Competitor Farm Journal Inc. had asked the FCC for a declaratory ruling that RFD was a commercial entity, and the Washington-based MAP agreed, saying the FCC should label RDF a commcercial service and put EchoStar and DirecTV on notice that they will be "held accountable" for continuing to carry RFD as one of its set-aside channels.
Last month, the commission asked for public comment on the request by agricultural media producer/distributor Farm Journal that it rule RFD-TV does not meet the requirements for fulfilling satellite operators' FCC-mandated public-interest requirements.
Farm Journal, which distributes TV programs AgDay and U.S. Farm Report, filed a raft of supporting material with the FCC to back up its claim.

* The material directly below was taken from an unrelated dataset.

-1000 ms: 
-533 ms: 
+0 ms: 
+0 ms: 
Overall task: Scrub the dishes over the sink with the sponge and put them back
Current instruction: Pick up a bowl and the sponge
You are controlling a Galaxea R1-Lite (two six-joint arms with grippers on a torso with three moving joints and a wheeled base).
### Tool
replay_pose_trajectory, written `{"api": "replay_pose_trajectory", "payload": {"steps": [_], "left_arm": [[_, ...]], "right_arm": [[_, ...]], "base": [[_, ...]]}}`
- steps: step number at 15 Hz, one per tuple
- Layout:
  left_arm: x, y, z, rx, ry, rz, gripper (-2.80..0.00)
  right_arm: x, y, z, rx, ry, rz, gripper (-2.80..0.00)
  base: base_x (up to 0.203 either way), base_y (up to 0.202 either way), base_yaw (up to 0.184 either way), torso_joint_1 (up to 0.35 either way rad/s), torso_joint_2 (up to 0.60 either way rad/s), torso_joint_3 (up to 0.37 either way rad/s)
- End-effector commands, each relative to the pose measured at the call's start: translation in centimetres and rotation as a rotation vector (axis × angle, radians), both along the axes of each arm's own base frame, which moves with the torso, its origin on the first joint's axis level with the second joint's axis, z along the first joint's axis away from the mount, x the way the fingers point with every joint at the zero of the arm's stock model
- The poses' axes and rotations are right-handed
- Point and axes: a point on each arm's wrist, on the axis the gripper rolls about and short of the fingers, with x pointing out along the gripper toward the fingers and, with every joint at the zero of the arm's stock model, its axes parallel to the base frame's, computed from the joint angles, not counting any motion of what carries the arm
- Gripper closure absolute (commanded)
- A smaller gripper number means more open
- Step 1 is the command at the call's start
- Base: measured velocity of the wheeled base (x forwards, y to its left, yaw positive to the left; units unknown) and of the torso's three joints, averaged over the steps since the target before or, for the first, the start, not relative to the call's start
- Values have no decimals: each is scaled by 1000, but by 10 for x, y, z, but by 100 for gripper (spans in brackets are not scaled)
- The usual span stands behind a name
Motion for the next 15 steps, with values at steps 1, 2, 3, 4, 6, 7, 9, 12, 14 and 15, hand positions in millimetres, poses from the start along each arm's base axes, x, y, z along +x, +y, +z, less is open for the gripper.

Farm Journal alleges that RFD-TV airs commericals and should be ineligible for the public-interest channel set-aside, which is reserved for "qualified nonprofit organizations or noncommercial educational entities." Meeting that test is an advantage to any programming service, since satellite operators are required by the commission to carry a certain number of such channels.
RFD is a Nashville-based 24/7 programming service targeted to rural America and carried on DISH and DirecTV with programming that includes rural and agricultural news.